Yeah bro, I just signed up last Sunday. I haven't seen many BBB.net'ers there (unless if they're posting under another name, plus I'm new there so I don't know everyone yet). Nothing to take away from BBB.net but it's helluva lot more active there and the discussions there are priceless (from what I've seen). 

On another note, this weekend is going to be AMAZING.

-NBA Playoffs start
-Temps in the high 20s and sunny/my dad is going to bring out the BBQ and that means one thing...STEAK!
-Prolly going to go to a party and just chill with my buds (and that includes playing ball...OUTSIDE!)
-No homework/assignments unless my teachers decide to handout some tomorrow

Yeah baby! Let's Go Raptors!


----------



## Porn Player

The Ice-Ice-Baby Man said:


> Yeah bro, I just signed up last Sunday. I haven't seen many BBB.net'ers there (unless if they're posting under another name, plus I'm new there so I don't know everyone yet). Nothing to take away from BBB.net but it's helluva lot more active there and the discussions there are priceless (from what I've seen).


Yeah I been over there for longer than i remember but never posted just read and read.
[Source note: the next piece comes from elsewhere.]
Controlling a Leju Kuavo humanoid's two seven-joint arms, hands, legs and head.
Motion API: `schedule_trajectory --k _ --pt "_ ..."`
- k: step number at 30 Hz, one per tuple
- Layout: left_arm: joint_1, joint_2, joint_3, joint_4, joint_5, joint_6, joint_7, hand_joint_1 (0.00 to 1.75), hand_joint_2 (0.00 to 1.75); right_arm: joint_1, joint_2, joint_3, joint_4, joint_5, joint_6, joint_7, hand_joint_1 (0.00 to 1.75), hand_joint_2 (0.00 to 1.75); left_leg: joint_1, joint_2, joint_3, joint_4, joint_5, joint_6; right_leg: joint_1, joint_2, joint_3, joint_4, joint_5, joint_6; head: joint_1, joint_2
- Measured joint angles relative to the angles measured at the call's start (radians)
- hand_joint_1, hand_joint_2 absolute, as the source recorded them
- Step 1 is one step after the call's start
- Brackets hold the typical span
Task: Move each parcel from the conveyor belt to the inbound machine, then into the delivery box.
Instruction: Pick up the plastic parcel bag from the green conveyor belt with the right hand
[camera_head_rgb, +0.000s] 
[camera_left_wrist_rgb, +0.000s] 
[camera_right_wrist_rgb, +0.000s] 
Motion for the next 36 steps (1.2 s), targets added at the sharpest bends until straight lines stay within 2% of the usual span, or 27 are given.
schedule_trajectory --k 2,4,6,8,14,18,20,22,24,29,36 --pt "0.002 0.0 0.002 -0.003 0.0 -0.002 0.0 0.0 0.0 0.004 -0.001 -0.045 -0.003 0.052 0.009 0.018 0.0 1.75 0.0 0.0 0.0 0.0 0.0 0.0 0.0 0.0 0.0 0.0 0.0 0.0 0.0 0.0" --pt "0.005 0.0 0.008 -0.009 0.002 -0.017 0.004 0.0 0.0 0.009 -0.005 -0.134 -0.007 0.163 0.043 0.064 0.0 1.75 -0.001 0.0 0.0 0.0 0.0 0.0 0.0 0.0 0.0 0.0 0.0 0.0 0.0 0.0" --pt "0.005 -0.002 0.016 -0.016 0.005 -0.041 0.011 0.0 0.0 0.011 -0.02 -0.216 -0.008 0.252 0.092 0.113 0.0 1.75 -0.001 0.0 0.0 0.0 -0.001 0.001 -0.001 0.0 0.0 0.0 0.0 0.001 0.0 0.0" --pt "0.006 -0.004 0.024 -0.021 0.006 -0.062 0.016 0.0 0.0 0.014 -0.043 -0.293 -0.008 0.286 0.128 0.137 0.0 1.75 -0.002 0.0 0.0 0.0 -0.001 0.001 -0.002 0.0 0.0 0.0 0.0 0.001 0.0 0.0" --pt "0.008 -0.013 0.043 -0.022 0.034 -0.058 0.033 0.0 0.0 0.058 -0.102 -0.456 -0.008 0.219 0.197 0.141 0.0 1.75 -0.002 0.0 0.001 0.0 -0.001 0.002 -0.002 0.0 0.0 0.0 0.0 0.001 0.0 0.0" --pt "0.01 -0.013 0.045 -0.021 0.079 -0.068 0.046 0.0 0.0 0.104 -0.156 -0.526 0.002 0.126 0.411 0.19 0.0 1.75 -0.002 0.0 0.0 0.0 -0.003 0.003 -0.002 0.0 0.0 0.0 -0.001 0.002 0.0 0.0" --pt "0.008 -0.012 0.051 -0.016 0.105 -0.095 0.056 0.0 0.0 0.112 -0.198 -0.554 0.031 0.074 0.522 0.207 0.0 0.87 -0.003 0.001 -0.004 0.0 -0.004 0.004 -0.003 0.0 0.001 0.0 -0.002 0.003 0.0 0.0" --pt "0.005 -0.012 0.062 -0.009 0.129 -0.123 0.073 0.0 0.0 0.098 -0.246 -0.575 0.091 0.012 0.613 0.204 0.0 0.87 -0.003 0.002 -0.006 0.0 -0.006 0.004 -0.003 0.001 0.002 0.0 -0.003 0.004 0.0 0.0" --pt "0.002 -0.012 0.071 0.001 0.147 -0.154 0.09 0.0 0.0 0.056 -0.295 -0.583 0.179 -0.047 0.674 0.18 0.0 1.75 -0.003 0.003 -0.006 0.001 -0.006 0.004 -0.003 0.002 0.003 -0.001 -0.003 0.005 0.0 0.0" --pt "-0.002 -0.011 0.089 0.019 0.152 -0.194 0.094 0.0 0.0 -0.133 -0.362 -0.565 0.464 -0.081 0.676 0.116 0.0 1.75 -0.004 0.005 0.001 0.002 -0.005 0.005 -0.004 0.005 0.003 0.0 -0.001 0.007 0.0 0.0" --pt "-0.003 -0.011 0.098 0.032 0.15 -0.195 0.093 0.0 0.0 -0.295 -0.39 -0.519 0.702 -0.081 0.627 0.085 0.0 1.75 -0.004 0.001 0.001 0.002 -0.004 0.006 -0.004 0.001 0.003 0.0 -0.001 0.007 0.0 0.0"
I actually tried to sign up once but for some reason I dont think it went through because they told me i had to wait for an email verification and never got it. 

There raptor discussion is top notch and so many users, but nothing will beat the familiarity of bbnet. 

On another side note.... HELL YEAH this weekend gonna be FLY ... and its my bday next weekend. Its the day the raps take a 4-0 series sweep of them swamp devils.. :yay:


----------



## Benis007

anyone have any ideas for a good patio to watch the game at downtown?

i would like to get drunk under the sun and watch the raptors stomp the nets.


----------



## shookem

Benis007 said:


> anyone have any ideas for a good patio to watch the game at downtown?
> 
> i would like to get drunk under the sun and watch the raptors stomp the nets.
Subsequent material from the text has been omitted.